Objective.
The objective of this blog is to learn
how to encode arbitrarily large integers using a minimal number of
bits: minimizing storage and transmission resource requirements.
Please contribute where you can.
The concept that I propose.
An encoding is a sequence of one ore
more fields.
The last field is the termination
field, and it may be preceded by continuation fields.
The first field is one character long.
Next fields can have a greater field
length.
A character is a sequence of bits.
All characters in an encoding have the
same number of bits: character length Cl, with Cl>1.
A sequence of Cl bits can encode its
binary interpretation of 2^Cl different values.

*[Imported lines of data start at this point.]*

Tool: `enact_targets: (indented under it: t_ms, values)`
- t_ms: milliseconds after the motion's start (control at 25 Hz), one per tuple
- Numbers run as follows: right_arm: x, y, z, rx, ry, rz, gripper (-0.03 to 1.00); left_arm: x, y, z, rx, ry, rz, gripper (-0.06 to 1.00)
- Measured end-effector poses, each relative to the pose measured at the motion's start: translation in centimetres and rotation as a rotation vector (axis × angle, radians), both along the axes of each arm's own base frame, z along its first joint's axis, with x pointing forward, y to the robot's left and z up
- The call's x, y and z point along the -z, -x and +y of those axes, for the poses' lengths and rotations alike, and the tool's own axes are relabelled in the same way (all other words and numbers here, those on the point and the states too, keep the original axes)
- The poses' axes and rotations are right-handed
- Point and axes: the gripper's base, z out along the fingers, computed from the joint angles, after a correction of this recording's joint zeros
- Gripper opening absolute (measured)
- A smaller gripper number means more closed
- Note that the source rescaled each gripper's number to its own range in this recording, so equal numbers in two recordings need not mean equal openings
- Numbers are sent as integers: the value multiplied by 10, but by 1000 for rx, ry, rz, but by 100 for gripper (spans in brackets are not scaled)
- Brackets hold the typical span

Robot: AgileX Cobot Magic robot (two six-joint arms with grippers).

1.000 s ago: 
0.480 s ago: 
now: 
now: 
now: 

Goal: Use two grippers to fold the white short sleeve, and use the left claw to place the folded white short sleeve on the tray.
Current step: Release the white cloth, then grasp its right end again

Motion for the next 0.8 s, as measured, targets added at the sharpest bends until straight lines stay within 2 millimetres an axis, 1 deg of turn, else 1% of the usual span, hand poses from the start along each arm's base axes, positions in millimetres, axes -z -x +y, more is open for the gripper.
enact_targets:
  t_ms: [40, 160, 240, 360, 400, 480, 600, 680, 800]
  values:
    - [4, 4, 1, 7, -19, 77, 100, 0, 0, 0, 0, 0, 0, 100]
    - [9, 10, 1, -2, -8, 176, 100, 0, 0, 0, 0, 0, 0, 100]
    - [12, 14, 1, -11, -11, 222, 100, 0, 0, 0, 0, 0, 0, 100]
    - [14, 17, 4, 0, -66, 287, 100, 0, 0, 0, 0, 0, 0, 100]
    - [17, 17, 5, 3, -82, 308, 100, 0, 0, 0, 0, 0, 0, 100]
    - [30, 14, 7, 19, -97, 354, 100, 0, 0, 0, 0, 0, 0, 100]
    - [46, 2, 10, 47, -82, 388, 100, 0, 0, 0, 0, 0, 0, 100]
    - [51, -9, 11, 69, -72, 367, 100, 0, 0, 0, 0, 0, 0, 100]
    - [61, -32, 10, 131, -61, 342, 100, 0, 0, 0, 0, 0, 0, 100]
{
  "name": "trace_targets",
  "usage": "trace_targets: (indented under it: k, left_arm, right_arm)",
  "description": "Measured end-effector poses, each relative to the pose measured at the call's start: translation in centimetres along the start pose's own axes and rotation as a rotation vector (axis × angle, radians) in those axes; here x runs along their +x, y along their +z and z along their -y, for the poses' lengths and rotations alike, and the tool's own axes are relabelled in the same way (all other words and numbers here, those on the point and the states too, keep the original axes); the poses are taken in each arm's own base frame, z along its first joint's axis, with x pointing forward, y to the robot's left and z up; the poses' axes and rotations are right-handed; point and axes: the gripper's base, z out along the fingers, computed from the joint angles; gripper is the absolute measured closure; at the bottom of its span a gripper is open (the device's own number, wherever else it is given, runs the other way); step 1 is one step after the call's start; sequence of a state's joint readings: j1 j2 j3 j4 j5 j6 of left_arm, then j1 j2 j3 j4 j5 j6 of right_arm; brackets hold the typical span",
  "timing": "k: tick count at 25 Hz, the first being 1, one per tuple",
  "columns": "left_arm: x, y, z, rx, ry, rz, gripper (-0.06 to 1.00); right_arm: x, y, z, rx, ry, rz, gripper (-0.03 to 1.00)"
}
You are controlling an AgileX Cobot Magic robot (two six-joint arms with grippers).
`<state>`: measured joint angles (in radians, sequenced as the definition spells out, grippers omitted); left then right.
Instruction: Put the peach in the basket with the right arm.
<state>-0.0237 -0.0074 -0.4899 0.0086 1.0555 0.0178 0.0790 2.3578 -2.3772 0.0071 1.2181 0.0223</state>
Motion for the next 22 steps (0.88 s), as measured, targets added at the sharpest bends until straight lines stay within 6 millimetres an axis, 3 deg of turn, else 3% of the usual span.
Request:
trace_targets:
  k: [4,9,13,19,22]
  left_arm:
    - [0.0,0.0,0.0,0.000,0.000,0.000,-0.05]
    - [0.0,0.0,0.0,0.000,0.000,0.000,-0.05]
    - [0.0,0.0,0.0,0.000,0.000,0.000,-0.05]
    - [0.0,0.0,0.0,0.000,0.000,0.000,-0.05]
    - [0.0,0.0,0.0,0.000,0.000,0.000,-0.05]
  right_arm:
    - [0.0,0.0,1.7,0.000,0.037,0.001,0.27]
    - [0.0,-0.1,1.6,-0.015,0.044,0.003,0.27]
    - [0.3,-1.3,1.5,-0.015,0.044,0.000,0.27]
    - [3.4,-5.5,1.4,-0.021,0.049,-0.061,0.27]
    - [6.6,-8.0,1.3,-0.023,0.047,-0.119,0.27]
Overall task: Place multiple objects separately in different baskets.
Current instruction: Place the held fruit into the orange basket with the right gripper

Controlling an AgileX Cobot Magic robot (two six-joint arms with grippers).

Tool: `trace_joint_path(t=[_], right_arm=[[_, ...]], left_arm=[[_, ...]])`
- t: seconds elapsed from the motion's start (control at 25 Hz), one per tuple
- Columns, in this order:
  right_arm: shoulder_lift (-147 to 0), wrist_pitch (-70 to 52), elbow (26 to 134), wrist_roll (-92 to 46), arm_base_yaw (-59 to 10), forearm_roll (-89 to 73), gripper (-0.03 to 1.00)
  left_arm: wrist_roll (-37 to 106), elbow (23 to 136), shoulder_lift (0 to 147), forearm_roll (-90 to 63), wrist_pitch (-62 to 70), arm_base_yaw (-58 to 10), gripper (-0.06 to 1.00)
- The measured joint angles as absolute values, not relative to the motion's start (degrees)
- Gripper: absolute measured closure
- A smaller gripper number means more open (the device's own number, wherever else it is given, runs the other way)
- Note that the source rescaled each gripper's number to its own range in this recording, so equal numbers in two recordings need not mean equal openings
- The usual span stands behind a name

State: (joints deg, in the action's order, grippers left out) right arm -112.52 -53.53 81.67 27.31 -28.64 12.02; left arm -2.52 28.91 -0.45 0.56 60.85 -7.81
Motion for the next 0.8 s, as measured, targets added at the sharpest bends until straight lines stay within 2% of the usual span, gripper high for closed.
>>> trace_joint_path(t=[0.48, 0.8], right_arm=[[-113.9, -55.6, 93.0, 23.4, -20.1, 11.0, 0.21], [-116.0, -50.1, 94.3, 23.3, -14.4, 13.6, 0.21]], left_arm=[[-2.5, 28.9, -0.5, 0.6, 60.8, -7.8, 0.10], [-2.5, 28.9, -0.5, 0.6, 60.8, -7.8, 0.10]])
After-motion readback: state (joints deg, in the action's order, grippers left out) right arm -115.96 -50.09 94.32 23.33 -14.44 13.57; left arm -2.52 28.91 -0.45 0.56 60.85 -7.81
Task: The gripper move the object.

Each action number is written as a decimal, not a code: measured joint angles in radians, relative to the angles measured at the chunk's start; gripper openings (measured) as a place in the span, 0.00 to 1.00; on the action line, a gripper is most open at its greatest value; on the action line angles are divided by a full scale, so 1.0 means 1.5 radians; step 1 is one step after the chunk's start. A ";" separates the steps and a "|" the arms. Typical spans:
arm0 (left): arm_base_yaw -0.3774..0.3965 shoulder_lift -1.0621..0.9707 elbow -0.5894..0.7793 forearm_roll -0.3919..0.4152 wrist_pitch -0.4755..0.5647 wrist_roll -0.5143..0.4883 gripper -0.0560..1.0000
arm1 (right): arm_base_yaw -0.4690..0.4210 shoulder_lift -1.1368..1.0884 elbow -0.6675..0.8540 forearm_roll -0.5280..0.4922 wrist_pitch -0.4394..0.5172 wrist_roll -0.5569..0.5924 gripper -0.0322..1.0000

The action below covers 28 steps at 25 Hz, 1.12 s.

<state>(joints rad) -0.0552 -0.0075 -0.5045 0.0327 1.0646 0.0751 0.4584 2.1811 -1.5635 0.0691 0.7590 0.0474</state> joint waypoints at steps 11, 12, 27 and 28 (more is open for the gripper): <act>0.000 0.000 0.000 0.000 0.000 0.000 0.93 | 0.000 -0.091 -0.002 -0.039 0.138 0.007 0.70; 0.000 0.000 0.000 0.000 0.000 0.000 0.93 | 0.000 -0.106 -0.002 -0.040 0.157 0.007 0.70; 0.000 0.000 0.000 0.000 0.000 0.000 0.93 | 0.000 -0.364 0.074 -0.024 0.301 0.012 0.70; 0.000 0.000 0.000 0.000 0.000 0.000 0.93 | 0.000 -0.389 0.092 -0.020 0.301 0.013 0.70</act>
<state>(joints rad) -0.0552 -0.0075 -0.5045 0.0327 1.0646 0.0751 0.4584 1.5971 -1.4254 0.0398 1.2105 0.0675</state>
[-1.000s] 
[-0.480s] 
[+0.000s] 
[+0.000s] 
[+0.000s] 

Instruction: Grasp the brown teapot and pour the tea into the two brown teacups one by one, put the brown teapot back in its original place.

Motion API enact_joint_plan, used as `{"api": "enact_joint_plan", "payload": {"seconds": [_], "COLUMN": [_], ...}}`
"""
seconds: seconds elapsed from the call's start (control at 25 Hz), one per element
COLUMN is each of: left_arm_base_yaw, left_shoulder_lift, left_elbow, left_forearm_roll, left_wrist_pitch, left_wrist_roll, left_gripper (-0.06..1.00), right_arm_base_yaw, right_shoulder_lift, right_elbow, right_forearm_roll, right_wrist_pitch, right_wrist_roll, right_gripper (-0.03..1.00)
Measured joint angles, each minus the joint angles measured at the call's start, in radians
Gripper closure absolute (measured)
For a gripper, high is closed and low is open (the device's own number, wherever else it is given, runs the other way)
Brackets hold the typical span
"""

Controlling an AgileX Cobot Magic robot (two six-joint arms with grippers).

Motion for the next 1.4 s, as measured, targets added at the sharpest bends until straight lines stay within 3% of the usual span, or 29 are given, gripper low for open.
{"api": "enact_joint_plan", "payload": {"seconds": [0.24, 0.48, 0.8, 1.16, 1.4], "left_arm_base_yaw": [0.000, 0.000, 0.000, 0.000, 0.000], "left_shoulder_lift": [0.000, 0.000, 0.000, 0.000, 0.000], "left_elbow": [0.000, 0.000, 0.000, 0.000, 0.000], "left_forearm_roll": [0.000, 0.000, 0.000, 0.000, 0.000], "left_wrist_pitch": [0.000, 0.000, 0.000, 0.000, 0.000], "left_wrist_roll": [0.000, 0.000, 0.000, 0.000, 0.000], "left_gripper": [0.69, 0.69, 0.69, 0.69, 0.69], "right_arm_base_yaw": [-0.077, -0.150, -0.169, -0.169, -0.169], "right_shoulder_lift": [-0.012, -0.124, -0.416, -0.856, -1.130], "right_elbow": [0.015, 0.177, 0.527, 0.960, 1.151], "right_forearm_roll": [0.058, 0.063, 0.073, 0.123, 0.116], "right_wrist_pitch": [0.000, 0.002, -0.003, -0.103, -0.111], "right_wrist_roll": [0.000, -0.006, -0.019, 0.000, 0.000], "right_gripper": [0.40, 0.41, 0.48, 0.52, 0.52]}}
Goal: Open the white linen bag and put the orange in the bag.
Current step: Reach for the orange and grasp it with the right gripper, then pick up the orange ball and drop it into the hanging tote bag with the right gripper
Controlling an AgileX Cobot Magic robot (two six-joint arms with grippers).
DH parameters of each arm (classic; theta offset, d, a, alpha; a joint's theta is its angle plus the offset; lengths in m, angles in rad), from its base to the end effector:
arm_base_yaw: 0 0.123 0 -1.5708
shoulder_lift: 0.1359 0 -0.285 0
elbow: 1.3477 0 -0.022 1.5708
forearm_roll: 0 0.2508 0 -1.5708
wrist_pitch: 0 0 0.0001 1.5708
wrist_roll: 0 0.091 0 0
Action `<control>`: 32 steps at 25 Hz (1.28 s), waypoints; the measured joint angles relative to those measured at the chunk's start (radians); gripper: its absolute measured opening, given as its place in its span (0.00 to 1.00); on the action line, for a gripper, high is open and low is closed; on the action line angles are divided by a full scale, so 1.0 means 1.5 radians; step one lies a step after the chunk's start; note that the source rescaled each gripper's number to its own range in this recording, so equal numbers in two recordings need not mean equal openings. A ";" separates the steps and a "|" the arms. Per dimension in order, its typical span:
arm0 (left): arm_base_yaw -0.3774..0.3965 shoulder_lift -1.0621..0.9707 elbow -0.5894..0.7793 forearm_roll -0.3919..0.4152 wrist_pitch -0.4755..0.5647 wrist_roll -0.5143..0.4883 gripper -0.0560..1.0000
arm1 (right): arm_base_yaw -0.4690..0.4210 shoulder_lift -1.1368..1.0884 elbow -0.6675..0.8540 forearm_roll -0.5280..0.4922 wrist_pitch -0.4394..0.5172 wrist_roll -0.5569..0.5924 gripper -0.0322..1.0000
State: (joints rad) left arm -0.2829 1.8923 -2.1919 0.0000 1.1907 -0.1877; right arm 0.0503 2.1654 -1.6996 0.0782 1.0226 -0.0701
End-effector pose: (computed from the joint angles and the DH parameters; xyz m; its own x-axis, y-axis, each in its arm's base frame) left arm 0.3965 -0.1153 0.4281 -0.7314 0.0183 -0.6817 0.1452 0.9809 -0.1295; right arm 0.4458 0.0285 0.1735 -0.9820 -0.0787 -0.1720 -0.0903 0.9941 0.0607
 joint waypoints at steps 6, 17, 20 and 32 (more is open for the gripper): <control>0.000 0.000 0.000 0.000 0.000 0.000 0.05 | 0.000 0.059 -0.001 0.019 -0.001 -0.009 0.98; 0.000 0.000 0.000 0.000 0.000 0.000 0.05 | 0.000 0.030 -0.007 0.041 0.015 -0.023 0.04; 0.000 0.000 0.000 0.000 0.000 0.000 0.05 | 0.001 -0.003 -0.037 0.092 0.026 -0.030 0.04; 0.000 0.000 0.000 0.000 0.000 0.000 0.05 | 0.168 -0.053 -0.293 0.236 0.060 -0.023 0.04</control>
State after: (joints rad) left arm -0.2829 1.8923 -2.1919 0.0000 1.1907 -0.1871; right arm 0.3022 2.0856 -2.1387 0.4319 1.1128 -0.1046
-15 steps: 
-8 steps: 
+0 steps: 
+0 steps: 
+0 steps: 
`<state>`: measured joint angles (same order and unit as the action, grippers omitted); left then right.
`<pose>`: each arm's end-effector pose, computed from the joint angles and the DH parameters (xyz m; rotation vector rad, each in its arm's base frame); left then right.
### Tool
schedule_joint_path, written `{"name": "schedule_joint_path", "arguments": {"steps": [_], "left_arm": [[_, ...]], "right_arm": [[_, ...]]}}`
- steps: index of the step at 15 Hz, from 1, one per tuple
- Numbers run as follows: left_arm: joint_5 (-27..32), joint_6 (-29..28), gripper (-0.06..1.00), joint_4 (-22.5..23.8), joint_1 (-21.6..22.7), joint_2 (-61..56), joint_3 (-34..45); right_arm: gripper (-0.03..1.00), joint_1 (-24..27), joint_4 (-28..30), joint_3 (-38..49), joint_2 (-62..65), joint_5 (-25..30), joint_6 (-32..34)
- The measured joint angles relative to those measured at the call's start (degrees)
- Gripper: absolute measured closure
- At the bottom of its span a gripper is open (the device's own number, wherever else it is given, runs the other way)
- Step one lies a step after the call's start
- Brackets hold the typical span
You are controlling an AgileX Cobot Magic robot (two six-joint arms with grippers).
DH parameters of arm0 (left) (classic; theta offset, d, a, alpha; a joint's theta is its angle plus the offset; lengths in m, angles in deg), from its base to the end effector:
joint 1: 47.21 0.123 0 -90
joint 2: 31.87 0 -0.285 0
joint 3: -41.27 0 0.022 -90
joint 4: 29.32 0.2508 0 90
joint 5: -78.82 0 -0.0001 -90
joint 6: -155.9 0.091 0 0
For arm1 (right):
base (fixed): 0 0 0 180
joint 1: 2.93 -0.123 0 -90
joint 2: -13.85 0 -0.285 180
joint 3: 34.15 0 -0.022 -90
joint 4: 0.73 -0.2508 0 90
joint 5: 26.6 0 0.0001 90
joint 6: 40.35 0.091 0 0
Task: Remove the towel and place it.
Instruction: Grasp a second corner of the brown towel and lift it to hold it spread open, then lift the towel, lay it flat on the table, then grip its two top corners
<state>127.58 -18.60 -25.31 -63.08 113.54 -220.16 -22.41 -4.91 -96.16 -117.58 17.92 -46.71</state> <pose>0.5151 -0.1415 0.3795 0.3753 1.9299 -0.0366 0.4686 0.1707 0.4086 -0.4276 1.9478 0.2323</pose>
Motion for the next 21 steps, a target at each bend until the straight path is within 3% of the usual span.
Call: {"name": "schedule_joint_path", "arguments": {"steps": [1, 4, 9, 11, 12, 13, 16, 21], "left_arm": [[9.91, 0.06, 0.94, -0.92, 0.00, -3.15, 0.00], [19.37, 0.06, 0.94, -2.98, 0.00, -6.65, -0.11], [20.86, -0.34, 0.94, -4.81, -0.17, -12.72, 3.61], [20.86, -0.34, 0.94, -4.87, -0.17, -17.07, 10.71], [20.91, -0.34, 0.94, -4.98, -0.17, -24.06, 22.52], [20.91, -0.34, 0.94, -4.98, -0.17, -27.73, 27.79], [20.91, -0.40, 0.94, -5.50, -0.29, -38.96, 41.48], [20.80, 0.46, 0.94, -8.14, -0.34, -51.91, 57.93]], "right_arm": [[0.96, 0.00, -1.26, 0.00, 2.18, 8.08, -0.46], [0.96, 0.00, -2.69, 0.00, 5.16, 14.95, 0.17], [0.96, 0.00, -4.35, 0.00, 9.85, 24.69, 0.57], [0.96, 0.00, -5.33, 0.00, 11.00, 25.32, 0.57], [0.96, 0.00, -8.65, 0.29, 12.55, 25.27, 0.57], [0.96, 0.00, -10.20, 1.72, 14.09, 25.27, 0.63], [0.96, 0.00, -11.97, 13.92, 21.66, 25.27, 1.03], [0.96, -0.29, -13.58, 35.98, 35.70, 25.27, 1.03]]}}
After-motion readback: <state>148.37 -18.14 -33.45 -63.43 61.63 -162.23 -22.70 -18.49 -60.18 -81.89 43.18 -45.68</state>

A field is a sequence of characters.
The first field, being 1 character
long, can encode 2^Cl integer values.
Half of those, 2^(Cl-1), is reserved
for the termination field value encoding of 0..2^(Cl-1)-1, and the
other half will encode the length of the next field.
The encoding process will be
illustrated by a counter that increments from 0 to unlimited with
step size 1:
If the integer value to be encoded I
reaches 2^(Cl-1), the first field becomes a continuation field and
the encoder adds a field of 1 character with all bits valued at 0.
The most significant bit (first bit) of
the first field is now 1 and the other bit(s) will be 0.
This tells the decoder that the integer
value to be decoded is larger than or equal to 2^(Cl-1) and that the
difference is encoded in at least one more field.
The next 2^Cl integer values can be
encoded in the second character without changing the first field.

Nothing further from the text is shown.